The openly-gay pass rusher enjoyed a Sports Illustrated cover, congratulations from the president of the United States, and requests from Fortune 500 companies to endorse their products in the wake of announcing his homosexuality. The hype-train derailed, quickly.
His backers expected an NFL team to snatch him up on the second day of the 2014 draft. Instead, the smallish and athletically-wanting defensive end waited until late in the seventh round. The St. Louis Rams, stacked on the defensive line, cut him despite Sam’s three preseason sacks. A stint on the practice squad of the Dallas Cowboys, a team with pass-rushing deficiencies, left Sam again looking for a suitor. At this year’s inaugural NFL veteran combine, Sam ran a tortoise-like five seconds in the 40-yard dash.
Canada called, and Michael Sam wisely, after many rings, finally picked up the receiver. At Missouri, where he recorded 11.5 sacks, and during last year’s NFL preseason, during which he dumped Johnny Manziel in the dirt, Sam impressed. His measurables—in the weight room, on a scale or from a measuring stick, on a running track—don’t add up to NFL talent. But on the field, where the NFL plays its games, Sam does well. So, if he wants to realize his dream of playing in the NFL, the CFL grants him the ideal stage to showcase his play upon.
It worked for Cameron Wake. It can work for Michael Sam.
From Vince Lombardi to an eight-year-old taking the field for the first time, football enthusiasts all seem to make the same observation. On every down, a player gets knocked down in the dirt. Football forces the humbled players to rise and fight.
Football serves as a metaphor for life and Michael Sam’s life serves as a metaphor for football. He watched two of his brothers go to jail. His family suffered through the death of three of Sam’s siblings. He experienced homelessness. He gained a degree from college despite no one in his family line ever even gaining acceptance.

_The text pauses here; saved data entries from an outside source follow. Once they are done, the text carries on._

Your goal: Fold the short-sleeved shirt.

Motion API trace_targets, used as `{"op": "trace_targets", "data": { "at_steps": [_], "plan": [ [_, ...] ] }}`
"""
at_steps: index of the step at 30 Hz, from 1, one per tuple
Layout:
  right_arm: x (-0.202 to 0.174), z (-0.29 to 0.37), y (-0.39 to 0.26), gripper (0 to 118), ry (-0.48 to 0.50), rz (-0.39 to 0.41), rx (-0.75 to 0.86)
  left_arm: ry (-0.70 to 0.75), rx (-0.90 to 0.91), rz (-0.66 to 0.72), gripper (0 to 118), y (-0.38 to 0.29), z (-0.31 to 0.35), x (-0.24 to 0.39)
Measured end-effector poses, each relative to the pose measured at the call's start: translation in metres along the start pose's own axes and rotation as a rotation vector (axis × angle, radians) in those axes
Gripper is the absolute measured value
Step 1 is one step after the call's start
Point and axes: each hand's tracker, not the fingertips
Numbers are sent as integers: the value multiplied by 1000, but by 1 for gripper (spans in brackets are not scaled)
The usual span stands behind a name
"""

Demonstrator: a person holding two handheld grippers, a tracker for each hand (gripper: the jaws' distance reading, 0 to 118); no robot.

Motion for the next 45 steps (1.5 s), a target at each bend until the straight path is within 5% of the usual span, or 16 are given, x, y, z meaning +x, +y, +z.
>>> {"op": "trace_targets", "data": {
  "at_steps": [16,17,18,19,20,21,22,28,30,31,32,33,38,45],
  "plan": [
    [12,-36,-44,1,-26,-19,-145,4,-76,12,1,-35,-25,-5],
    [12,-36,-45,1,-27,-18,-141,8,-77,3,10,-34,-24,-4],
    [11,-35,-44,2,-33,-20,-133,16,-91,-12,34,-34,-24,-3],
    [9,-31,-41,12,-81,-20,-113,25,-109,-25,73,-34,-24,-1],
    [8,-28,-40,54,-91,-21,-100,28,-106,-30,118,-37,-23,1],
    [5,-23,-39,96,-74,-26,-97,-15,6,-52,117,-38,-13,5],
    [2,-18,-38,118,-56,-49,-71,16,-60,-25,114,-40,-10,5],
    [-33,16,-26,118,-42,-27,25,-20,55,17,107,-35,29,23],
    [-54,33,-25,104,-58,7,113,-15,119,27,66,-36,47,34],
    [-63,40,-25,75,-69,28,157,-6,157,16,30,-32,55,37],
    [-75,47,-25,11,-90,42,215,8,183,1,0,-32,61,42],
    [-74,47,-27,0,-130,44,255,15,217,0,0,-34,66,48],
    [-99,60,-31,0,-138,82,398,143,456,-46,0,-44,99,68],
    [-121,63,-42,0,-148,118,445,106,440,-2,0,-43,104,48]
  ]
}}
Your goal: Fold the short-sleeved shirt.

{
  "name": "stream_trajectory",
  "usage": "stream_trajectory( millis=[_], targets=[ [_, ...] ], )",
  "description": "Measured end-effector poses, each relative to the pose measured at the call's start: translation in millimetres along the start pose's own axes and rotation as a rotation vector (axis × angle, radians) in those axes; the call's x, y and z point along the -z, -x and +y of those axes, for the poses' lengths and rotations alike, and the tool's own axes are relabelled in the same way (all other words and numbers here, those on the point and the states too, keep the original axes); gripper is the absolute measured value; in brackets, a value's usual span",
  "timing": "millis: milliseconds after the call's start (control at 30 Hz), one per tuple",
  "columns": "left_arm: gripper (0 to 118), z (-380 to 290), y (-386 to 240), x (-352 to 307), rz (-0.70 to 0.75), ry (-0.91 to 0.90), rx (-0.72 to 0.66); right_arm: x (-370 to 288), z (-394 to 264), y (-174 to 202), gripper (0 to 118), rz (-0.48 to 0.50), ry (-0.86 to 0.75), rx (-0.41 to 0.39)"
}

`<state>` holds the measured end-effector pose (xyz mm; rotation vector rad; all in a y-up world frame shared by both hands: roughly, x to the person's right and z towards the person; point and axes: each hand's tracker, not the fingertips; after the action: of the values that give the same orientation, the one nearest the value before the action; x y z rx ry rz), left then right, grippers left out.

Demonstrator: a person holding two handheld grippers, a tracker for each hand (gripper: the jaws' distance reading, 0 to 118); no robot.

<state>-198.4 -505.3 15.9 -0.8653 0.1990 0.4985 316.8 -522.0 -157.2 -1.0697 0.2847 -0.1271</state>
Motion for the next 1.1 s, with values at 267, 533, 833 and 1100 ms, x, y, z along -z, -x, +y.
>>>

Michael Sam knows adversity. He knows how to adapt and overcome. The CFL offers him a platform, albeit a different one with bigger end zones and three downs and twelve men to a side, to display his football instincts and persistence.
From the cake-smearing incident on draft day to the Oprah documentary, everyone knows the superficial Michael Sam story—that he’s a gay guy who plays an uber-masculine sport. In the CFL, the pass rusher can show the world the deeper Michael Sam story—that he’s a guy who gets up and fights after life knocks him down.